# Task brief
Return, word for word, only the lines of the data below that lie between the line with "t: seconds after" and the line with "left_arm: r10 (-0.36", those two lines included.

# Dataset content
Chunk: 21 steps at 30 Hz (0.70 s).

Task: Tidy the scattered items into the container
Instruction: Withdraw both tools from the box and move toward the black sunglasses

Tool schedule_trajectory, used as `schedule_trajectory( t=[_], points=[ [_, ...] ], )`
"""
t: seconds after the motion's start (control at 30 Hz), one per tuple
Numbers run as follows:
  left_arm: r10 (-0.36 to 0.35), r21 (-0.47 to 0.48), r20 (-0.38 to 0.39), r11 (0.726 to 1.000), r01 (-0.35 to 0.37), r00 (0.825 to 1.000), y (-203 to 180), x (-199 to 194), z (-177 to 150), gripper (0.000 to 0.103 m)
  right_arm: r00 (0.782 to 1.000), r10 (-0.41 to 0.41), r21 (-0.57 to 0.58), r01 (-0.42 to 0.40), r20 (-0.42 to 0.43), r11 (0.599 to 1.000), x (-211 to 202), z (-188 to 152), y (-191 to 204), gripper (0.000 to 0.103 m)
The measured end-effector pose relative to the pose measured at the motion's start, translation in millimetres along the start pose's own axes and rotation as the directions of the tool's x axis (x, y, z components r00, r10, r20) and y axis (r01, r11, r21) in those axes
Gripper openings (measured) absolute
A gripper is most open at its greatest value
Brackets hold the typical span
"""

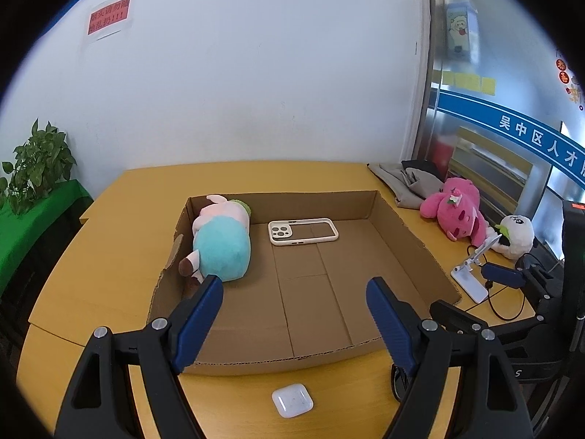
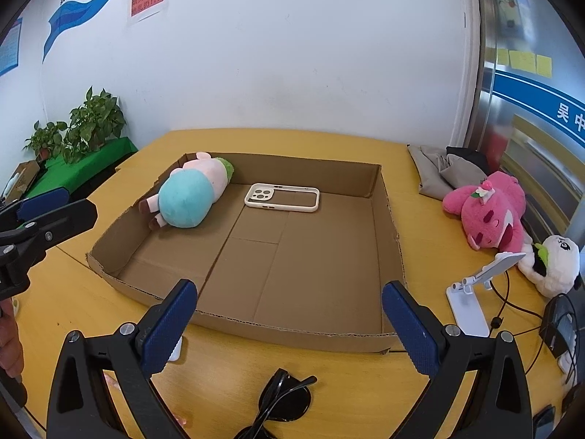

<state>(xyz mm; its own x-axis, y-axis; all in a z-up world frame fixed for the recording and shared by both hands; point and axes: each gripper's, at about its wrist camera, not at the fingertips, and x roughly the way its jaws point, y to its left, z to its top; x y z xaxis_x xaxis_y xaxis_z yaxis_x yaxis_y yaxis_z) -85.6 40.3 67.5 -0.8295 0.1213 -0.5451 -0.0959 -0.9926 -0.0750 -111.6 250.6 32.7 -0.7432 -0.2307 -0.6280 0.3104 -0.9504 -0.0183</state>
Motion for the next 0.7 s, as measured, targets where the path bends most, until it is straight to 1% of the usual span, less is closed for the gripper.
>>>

# Expected output
t: seconds after the motion's start (control at 30 Hz), one per tuple
Numbers run as follows:
  left_arm: r10 (-0.36 to 0.35), r21 (-0.47 to 0.48), r20 (-0.38 to 0.39), r11 (0.726 to 1.000), r01 (-0.35 to 0.37), r00 (0.825 to 1.000), y (-203 to 180), x (-199 to 194), z (-177 to 150), gripper (0.000 to 0.103 m)

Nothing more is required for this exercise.